In early September 2018, the Satellite Applications Catapult joined 350 leading researchers in Earth Observation, photogrammetry and satellite instrument engineering at the UK National Earth Observation Conference1.
Hosted by the National Centre for Earth Observation (NCEO), Remote Sensing and Photogrammetry Society (RSPSoc) and the Centre for Earth Observation Instrumentation (CEOI), the event was held against the stunning backdrop of The Great Hall at the University of Birmingham (pictured below).
Selecting a conference theme that specifically addressed the future of the satellite industry acknowledged the enormous innovation currently taking place and the UK’s leading role on the global stage.
Although a UK-centric event, it also attracted overseas delegates with a diverse range of backgrounds - testament to the UK’s collaborative approach to research. This was also evident in the keynote speakers who travelled from far afield to engage with the UK delegation.
While I was unable to make the first keynote, given at the opening reception, I understand that Professor Christian Heipke, President of the International Society for Photogrammetry and Remote Sensing, delivered an incredibly interesting talk on the role of remote sensing in deep learning; an area of huge growth and opportunity across research and industry.

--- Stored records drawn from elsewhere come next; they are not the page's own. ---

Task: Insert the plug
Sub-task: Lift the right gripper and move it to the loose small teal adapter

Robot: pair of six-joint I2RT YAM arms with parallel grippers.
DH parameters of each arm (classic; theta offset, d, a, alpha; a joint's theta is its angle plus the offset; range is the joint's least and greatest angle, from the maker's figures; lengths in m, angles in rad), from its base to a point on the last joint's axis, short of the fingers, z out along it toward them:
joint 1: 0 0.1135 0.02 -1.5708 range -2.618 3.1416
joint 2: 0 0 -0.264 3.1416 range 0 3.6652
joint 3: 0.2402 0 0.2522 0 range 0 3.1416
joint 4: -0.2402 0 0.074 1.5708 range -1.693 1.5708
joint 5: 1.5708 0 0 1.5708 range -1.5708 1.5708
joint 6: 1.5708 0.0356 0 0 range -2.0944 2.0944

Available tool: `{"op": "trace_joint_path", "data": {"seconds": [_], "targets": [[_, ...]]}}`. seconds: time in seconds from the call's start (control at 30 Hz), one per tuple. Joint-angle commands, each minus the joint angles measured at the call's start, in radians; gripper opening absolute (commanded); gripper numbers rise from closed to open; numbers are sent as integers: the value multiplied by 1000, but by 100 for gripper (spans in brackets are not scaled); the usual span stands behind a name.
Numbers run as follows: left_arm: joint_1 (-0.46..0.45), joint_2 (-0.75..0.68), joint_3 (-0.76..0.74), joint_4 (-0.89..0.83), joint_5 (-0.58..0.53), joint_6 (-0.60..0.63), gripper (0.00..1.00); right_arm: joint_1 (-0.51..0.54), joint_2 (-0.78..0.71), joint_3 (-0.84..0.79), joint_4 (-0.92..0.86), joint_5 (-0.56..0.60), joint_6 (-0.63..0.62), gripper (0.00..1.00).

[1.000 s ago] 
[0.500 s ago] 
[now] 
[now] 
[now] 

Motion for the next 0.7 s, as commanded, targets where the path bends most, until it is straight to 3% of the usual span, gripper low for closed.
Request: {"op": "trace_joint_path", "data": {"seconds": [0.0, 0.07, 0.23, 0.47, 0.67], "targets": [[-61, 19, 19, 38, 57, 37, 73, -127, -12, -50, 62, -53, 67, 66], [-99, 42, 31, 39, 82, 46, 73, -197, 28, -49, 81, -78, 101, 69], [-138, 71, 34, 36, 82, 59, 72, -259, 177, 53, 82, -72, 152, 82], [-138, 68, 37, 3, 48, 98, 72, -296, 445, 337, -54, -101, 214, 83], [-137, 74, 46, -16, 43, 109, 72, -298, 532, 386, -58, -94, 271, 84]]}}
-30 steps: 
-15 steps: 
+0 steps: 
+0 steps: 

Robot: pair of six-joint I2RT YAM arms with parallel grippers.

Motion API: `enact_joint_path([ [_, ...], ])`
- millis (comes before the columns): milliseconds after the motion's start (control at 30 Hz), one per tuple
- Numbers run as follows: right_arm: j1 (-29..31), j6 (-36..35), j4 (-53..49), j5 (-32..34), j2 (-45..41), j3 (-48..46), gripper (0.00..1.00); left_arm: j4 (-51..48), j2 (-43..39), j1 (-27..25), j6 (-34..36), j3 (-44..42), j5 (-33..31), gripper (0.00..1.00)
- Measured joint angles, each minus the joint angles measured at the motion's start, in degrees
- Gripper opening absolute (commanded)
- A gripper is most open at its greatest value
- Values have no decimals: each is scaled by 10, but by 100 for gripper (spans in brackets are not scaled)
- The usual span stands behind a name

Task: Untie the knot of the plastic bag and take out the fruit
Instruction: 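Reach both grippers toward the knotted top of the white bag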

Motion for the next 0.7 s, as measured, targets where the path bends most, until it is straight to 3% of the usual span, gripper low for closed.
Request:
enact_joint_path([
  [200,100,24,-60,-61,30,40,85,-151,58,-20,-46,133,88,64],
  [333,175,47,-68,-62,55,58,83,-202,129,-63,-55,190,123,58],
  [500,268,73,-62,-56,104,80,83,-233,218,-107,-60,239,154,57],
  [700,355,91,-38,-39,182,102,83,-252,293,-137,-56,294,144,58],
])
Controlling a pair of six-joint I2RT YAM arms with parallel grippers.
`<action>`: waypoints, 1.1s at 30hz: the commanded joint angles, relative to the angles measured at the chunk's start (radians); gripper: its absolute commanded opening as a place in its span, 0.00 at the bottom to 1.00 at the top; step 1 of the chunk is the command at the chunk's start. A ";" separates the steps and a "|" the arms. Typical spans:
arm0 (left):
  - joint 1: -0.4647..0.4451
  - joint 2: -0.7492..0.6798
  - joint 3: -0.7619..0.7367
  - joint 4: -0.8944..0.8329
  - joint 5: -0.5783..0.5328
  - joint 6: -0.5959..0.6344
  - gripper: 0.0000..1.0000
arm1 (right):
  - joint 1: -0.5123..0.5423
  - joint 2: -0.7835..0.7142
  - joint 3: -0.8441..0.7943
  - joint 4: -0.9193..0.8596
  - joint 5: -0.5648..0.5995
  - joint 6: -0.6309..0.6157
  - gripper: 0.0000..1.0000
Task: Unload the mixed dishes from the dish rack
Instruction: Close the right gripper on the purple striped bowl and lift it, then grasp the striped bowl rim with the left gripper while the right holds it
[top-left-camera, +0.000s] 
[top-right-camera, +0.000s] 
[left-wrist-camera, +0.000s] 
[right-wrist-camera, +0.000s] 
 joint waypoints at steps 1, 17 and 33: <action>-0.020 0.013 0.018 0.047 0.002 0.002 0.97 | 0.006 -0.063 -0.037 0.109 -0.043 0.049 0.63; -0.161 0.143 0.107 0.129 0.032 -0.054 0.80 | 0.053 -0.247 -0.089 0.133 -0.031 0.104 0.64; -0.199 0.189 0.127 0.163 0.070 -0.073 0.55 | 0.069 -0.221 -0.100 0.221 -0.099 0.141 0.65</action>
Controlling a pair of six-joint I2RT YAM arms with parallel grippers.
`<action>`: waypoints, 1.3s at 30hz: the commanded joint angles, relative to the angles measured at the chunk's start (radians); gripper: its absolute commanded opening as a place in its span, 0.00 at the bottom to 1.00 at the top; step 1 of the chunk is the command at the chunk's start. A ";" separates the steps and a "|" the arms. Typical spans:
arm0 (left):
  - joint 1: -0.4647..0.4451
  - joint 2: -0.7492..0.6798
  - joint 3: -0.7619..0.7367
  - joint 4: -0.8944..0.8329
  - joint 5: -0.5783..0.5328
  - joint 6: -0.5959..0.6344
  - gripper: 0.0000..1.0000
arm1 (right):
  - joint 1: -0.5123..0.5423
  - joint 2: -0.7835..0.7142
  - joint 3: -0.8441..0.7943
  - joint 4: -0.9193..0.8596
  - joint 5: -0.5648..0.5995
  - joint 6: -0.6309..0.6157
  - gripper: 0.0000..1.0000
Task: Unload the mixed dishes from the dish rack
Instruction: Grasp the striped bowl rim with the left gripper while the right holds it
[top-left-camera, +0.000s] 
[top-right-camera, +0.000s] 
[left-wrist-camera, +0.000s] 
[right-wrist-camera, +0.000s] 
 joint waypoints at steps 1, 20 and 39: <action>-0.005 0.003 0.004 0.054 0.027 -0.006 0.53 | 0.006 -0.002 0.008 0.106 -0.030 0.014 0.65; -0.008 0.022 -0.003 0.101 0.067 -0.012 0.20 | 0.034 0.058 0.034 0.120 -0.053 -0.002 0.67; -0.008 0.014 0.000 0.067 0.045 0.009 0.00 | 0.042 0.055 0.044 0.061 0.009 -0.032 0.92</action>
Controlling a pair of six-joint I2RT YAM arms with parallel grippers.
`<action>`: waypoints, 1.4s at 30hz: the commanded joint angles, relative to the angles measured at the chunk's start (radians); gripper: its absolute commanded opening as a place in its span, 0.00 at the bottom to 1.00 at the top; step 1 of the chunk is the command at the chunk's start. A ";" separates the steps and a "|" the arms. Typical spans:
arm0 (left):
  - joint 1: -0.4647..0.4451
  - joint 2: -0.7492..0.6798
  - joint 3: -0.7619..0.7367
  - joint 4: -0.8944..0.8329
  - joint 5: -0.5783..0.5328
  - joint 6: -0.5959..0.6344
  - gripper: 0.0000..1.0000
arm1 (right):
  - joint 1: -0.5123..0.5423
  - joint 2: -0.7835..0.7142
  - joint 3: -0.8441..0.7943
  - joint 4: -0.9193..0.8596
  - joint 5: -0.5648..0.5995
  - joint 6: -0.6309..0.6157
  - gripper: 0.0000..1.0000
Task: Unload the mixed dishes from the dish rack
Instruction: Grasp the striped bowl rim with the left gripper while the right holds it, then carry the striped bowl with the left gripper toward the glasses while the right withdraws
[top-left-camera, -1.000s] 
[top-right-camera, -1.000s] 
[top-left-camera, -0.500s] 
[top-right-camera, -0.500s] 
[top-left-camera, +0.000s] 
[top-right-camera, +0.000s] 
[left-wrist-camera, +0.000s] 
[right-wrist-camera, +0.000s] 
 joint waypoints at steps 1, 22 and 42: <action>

Dr Josef Aschbacher, Director of Earth Observation at the European Space Agency stressed the importance of the UK’s expertise in EO science, not least its contribution to the ESA Climate Change Initiative (CCI). It reinforced the message that UK involvement in ESA research programmes was critical, despite Brexit. ESA intends to maintain a close working relationship with the UK and recognises that it has some of the brightest minds in satellite science.
Professor Tim Wright, Professor of Satellite Geodesy and Director of NERC-COMET gave an insightful talk on how Sentinel-1 has revolutionised the application of SAR data, particularly for monitoring geohazards and disasters, and outlined lessons learned from the 2015 earthquake in Nepal.
Massimiliano Vitale, Senior VP – Operations, Planet Labs Germany GmbH, spoke on how daily revisit data, provided the company’s fleet of Dove satellites is being exploited to address some of the world’s greatest problems, from food security to establishing a global coral reef monitoring system.
Plenary sessions focussed on the future of the downstream EO industry, covering innovation in areas such as machine learning, video from space and open source platforms for non-profit purposes. The valuable role of EO and satellite technology for government was also explored, including the UK Space Agency’s Space for Smarter Government Programme. A ‘first’ for the conference was a special session on how EO is uniquely placed to be exploited for Overseas Development Assistance.
The science programme showcased the best in UK research across a diverse range of 21 Parallel sessions that demonstrated the versatility of EO data and technology.
Encouraging the next generation
Students and early career researchers supported the core programme, including a dedicated oral and poster session, showing real recognition of the importance of young researchers. As part of this, the 2018 cohort of Space Placement in Industry (SPIN) Interns presented the outcomes of their eight-week placements in the space industry.
A significant moment was the presentation of the Remote Sensing and Photogrammetry Society Award. A novelty of this year’s award was that, for the first time, it went to someone working in industry rather than academia. The recipient was no less than the Satellite Applications Catapult’s very own Professor Nick Veck, MBE. Congratulations to Nick!
In summary, the conference achieved its goal of bringing together world- leading researchers and industry professionals to showcase the UK’s capability in space science. Congratulations to the organising committee who worked tirelessly to ensure a successful outcome. it’s just a shame we have to wait another year for the next event!